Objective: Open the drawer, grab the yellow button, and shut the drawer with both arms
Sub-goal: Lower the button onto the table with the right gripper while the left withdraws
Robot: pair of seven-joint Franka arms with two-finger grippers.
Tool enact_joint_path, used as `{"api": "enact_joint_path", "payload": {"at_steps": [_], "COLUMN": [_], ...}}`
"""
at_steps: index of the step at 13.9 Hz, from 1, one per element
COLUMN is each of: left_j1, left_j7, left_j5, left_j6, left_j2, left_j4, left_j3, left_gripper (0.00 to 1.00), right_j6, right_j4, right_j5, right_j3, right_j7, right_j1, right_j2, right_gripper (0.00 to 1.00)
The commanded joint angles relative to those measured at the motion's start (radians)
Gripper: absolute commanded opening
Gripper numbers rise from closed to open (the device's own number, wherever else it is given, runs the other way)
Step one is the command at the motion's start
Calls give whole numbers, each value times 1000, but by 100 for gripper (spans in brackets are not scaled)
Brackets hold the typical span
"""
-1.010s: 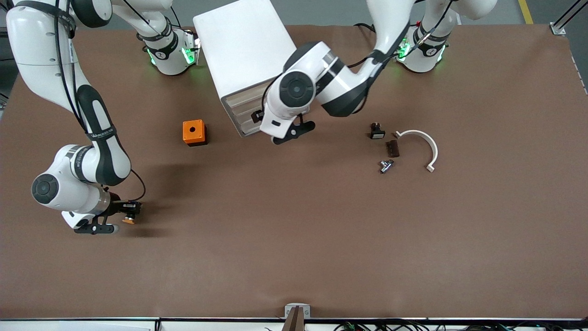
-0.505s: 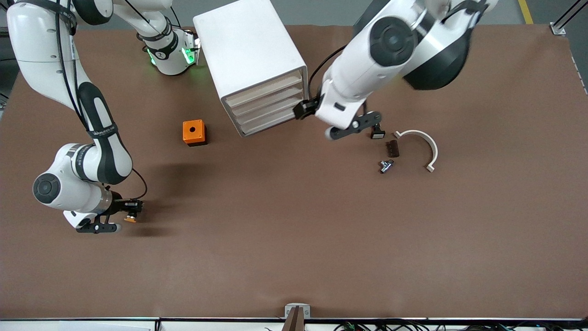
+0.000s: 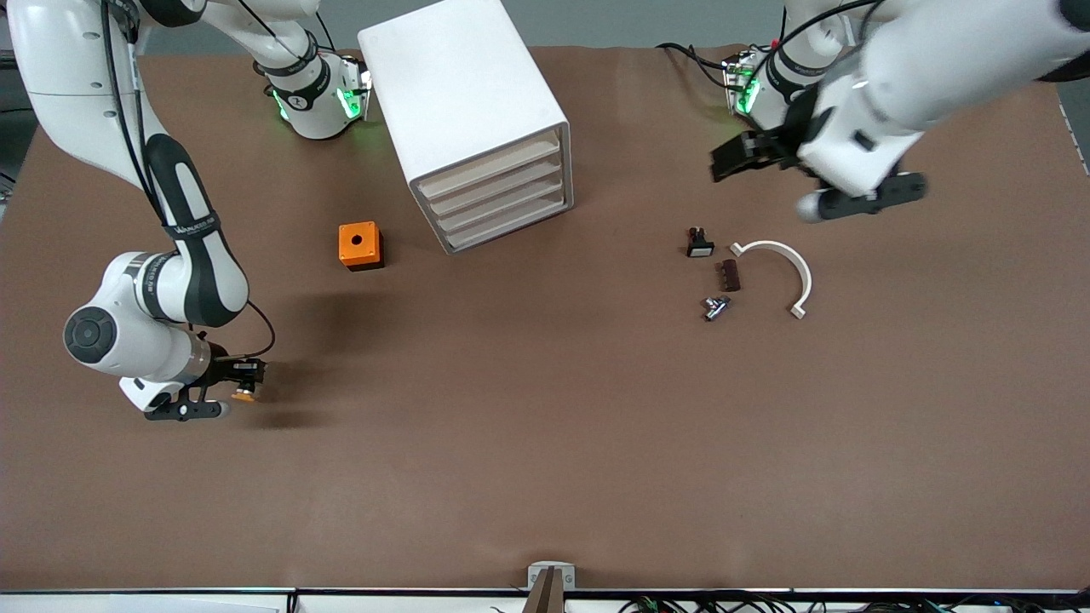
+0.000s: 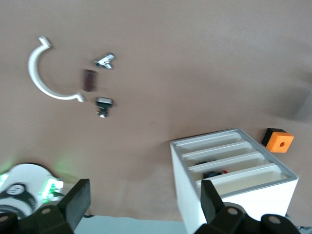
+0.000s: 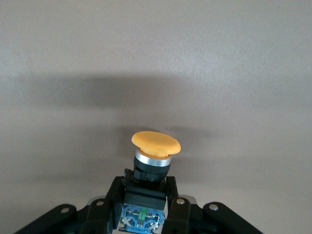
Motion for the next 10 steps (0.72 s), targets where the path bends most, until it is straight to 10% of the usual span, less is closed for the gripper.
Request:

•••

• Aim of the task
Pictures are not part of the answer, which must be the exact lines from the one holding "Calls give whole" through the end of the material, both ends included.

• Result for this task
Calls give whole numbers, each value times 1000, but by 100 for gripper (spans in brackets are not scaled)
Brackets hold the typical span
"""
-1.010s: 
-0.505s: 
+0.000s: 
+0.000s: 
+0.000s: 
Motion for the next 10 steps (0.72 s), targets where the path bends most, until it is straight to 10% of the usual span, less is closed for the gripper.
Request:

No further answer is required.